**Task prompt**: Go through the entries below. Copy each line in which "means" appears.

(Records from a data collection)
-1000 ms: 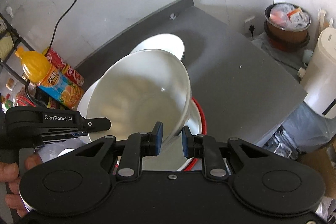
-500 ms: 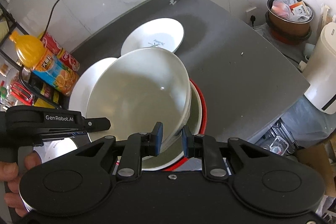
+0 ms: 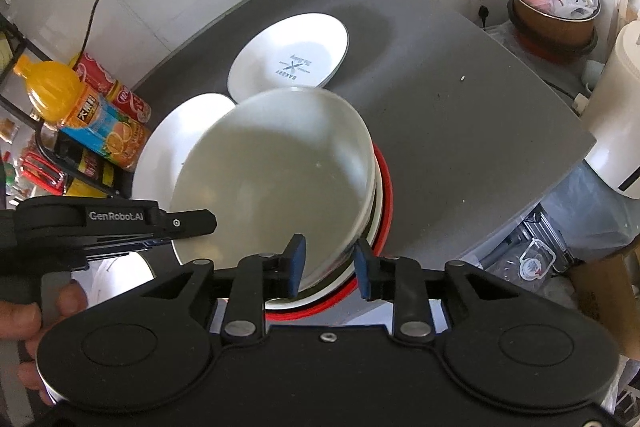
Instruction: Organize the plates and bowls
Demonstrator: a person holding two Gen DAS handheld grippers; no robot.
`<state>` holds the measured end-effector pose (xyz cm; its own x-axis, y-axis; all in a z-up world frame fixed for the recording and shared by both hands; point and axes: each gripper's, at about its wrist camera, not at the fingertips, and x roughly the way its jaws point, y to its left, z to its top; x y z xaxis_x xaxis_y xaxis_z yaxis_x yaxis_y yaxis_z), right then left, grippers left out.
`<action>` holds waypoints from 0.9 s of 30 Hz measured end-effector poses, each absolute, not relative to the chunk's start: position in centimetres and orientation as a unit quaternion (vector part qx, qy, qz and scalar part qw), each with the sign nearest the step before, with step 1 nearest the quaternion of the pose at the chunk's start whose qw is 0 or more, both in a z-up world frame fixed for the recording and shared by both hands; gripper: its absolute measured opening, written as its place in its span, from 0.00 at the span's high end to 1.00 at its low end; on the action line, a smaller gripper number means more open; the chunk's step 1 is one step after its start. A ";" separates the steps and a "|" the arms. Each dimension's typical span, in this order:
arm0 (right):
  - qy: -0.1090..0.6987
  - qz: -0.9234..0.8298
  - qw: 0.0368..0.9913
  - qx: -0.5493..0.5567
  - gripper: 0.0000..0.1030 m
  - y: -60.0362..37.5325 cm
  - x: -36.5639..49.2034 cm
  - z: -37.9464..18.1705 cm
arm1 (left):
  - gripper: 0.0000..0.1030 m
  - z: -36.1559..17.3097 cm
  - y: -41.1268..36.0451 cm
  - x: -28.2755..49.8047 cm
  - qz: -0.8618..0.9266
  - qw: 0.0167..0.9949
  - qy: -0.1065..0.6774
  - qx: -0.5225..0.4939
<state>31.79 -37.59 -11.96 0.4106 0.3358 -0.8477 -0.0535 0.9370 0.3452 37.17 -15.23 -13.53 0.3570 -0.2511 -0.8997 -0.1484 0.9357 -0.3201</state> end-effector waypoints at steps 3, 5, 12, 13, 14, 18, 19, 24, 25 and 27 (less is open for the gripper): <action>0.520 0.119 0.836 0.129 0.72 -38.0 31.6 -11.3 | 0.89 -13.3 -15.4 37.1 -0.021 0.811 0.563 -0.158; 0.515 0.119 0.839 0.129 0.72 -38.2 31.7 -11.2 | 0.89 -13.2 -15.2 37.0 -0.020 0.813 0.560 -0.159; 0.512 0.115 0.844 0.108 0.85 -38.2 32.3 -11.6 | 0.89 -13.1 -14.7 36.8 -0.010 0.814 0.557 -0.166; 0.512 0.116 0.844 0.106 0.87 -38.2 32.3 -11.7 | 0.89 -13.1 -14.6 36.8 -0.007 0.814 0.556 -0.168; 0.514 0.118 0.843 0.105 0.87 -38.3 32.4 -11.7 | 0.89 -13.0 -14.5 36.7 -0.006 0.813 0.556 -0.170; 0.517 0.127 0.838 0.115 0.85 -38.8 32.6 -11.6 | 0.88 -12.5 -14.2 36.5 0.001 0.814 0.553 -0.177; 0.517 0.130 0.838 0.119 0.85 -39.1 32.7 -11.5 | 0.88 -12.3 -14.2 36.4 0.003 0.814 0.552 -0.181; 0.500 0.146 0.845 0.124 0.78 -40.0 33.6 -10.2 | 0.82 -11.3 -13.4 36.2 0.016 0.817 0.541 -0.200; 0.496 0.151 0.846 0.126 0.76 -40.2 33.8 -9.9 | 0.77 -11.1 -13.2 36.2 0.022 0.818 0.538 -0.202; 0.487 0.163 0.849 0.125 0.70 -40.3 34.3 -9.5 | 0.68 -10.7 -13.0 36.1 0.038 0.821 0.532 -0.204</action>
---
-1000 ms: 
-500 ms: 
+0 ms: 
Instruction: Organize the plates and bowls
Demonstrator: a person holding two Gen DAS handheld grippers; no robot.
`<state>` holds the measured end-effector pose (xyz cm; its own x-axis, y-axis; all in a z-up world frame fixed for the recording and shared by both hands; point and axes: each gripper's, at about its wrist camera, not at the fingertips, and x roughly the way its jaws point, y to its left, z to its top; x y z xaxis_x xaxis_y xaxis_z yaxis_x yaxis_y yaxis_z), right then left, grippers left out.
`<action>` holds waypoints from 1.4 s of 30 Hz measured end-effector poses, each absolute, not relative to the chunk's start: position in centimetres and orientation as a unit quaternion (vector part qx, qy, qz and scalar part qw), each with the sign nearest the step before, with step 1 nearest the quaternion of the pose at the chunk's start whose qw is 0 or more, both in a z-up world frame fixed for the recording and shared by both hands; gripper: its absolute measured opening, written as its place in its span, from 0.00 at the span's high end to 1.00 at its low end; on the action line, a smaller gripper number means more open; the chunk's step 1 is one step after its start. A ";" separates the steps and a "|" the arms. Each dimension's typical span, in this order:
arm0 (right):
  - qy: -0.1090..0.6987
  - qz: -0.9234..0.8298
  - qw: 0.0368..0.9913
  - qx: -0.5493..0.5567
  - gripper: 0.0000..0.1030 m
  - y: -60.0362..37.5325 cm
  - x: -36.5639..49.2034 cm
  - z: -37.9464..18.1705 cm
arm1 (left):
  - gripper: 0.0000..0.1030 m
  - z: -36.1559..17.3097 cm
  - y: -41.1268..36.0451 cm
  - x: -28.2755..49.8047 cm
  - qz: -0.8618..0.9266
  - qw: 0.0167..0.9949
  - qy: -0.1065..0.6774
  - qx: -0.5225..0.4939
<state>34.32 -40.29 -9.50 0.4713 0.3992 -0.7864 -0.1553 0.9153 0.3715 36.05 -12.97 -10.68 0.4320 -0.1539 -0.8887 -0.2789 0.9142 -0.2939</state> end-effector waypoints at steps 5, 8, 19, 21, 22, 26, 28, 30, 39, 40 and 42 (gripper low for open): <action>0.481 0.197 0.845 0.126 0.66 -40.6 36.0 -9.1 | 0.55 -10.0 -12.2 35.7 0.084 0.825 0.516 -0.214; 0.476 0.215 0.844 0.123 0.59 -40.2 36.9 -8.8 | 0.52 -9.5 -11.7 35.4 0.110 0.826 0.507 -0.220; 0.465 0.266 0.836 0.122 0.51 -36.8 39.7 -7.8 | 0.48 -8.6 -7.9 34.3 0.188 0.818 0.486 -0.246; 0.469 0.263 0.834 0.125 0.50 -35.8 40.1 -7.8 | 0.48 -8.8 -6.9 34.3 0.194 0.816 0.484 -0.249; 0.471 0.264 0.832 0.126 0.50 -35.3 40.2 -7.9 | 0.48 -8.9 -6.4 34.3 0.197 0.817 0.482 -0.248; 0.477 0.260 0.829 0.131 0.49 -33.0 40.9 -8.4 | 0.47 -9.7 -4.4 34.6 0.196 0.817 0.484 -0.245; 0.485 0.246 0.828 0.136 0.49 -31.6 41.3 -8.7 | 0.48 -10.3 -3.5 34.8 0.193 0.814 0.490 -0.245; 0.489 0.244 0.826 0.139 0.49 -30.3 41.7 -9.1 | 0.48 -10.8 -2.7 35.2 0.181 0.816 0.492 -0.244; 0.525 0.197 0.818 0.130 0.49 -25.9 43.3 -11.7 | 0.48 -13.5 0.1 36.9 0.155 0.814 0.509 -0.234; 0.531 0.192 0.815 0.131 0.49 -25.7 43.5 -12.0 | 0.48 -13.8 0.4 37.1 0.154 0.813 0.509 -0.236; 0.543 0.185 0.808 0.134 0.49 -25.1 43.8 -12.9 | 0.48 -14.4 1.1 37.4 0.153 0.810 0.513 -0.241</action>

**Written answer**:
`<action>` holds waypoints from 0.9 s of 30 Hz measured end-effector poses, each absolute, not relative to the chunk's start: position in centimetres and orientation as a unit quaternion (vector part qx, qy, qz and scalar part qw), each with the sign nearest the step before, with step 1 nearest the quaternion of the pose at the chunk's start whose qw is 0 or more, both in a z-up world frame fixed for the recording and shared by both hands; gripper: its absolute measured opening, written as its place in its span, from 0.00 at the span's high end to 1.00 at its low end; on the action line, a smaller gripper number means more open; the chunk's step 1 is one step after its start. A ";" separates the steps and a "|" the arms. Each dimension's typical span, in this order:
`<action>` holds waypoints from 1.4 s of 30 Hz measured end-effector poses, each absolute, not relative to the chunk's start: position in centimetres and orientation as a unit quaternion (vector part qx, qy, qz and scalar part qw), each with the sign nearest the step before, with step 1 nearest the quaternion of the pose at the chunk's start whose qw is 0 or more, both in a z-up world frame fixed for the recording and shared by both hands; gripper: its absolute measured opening, written as its place in its span, from 0.00 at the span's high end to 1.00 at its low end; on the action line, a smaller gripper number means more open; the chunk's step 1 is one step after its start. A ";" separates the steps and a "|" the arms. Each dimension's typical span, in this order:

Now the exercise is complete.